You’ll follow the Mortimer Road up its ridge almost directly and the gradient will reach 15% before dipping down to 10 and then rising up to 16 again as you get closer to a right hander close to the top. It’s necessary to round the corner at top gas though as the segment will stop when you reach the next left bend that just 150 metres later will round Thorpe’s Brow.

Climb vital statistics:

  • Gradient (average) – 13%
  • Distance – 0.9km
  • Steepest point of gradient – 16% 

Mam Tor Cycling Climb

It’s fair to say that no list of the Peak District’s best climbs could ever be complete if we didn’t mention Mam Tor. Beginning at Barber Booth, this is yet another fairly consistent climb that tops out close to Mam Tor’s actual peak – over 500 metres in elevation.

This time, though, the 10% average gradient is spread across a distance of 2.1 km so you can try to find the right pace and rhythm as you head upwards. But don’t let yourself be fooled – currently, the QOM and KOM times are 9:20 and 6:53 respectively. That means you can expect to spend some serious time working up this one.

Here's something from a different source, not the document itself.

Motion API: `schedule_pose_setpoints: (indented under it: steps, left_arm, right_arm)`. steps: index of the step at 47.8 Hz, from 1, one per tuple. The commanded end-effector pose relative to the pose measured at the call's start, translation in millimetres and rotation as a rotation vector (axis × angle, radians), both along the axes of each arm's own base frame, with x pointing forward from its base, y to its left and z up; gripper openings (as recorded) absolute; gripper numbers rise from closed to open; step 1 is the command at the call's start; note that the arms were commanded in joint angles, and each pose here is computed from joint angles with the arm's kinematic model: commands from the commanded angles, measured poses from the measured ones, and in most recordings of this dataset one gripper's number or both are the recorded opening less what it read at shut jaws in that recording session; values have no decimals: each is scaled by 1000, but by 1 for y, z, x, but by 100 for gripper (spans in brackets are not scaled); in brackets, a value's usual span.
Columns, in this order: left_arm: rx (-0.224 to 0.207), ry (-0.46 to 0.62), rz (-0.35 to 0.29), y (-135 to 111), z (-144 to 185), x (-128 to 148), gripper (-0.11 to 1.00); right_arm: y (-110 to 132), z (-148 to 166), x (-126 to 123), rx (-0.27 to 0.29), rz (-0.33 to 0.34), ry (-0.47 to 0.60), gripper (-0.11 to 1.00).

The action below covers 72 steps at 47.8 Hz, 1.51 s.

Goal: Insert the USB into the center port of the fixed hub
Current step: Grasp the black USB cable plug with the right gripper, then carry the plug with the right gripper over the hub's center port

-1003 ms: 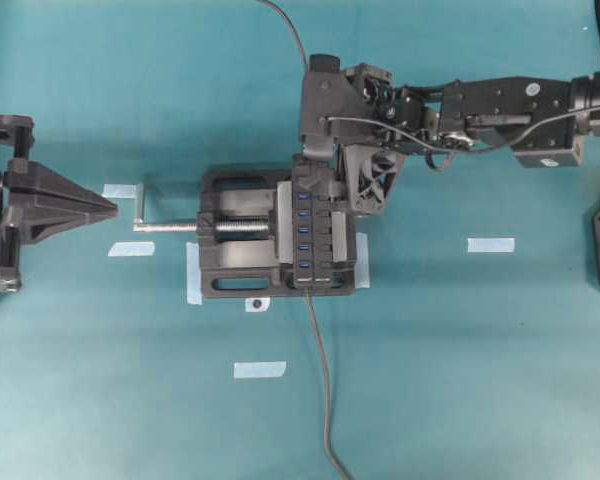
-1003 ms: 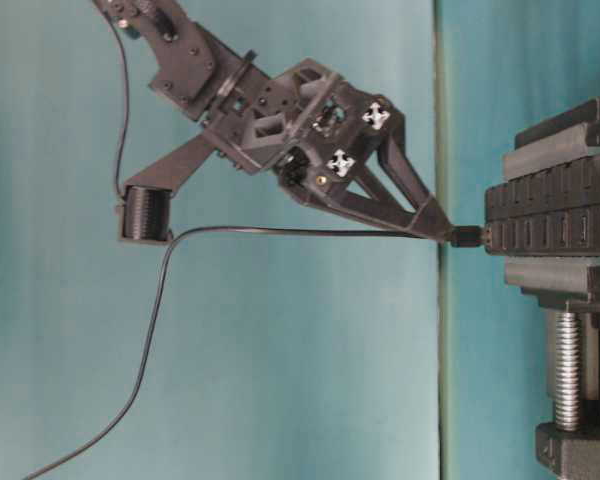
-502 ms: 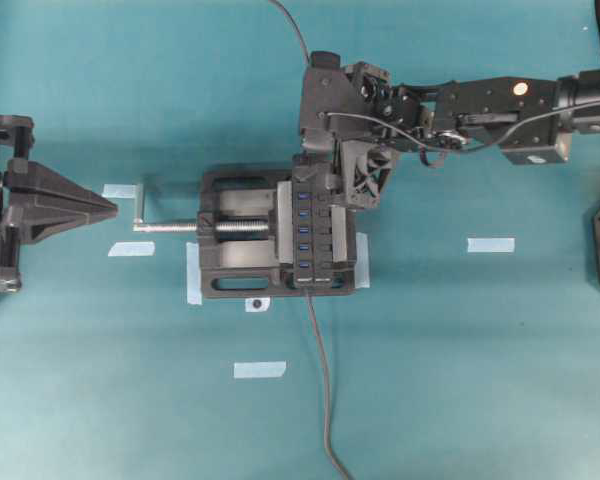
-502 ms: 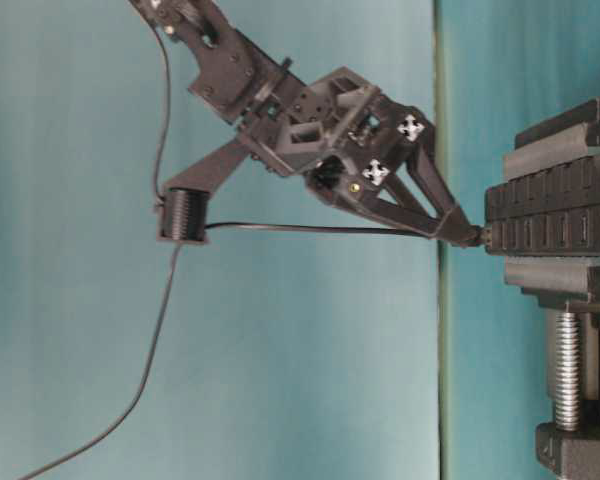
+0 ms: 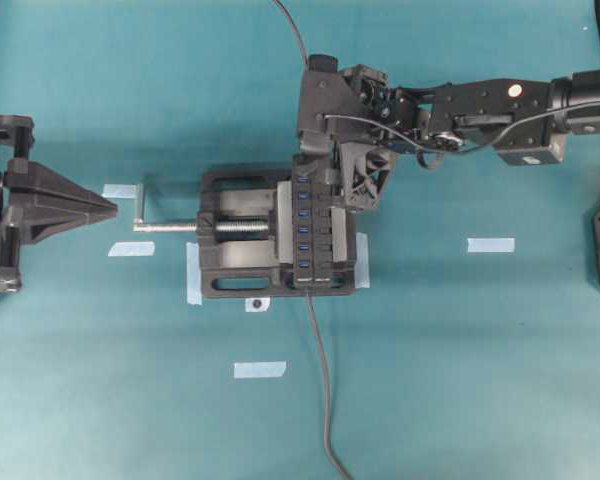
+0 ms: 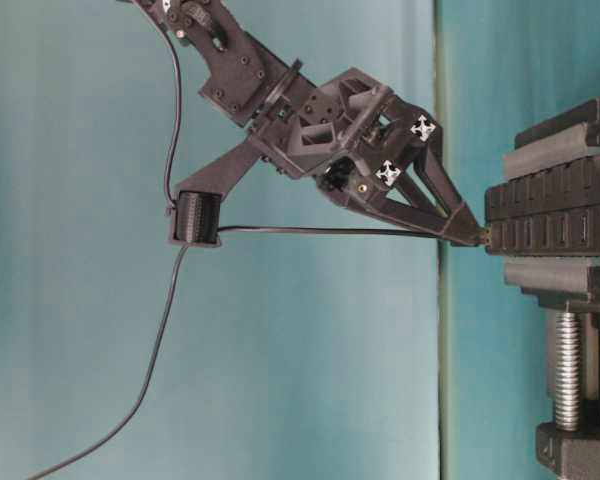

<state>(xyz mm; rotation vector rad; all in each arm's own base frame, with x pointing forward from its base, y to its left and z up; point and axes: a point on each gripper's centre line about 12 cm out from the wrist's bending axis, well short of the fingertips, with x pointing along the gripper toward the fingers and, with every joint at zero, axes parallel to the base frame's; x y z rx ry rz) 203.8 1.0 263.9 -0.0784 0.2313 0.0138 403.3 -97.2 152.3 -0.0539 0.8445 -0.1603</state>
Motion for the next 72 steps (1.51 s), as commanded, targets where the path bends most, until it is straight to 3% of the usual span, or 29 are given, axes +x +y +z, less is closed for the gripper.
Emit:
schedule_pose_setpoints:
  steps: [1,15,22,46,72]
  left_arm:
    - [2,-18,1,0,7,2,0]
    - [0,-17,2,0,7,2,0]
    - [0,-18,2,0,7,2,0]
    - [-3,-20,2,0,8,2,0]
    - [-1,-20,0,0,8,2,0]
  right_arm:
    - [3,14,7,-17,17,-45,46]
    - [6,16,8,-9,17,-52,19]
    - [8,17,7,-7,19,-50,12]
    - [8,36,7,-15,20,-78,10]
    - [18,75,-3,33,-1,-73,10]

You’ll first make a head-on approach to the hill, and you’ll already feel the 10% peaks. When you reach the 1km mark, you’ll veer left and scale the hillside which is incredibly steep. You’ll then twist, turn and wind across the topography and hit the peak 15% pitch until at least, you get to the last switchback twist when you get to the top. Maintain your effort throughout as this route will test you right to the end.

Climb vital statistics:

  • Gradient (average) – 10%
  • Distance – 2.1km
  • Steepest point of gradient – 15%

So, there you have it – our top 10 climbs to enjoy in the Peak District. We’re sure you’ll find something on this list to suit your preferences and to give you a challenge when you’re riding in this beautiful part of the UK.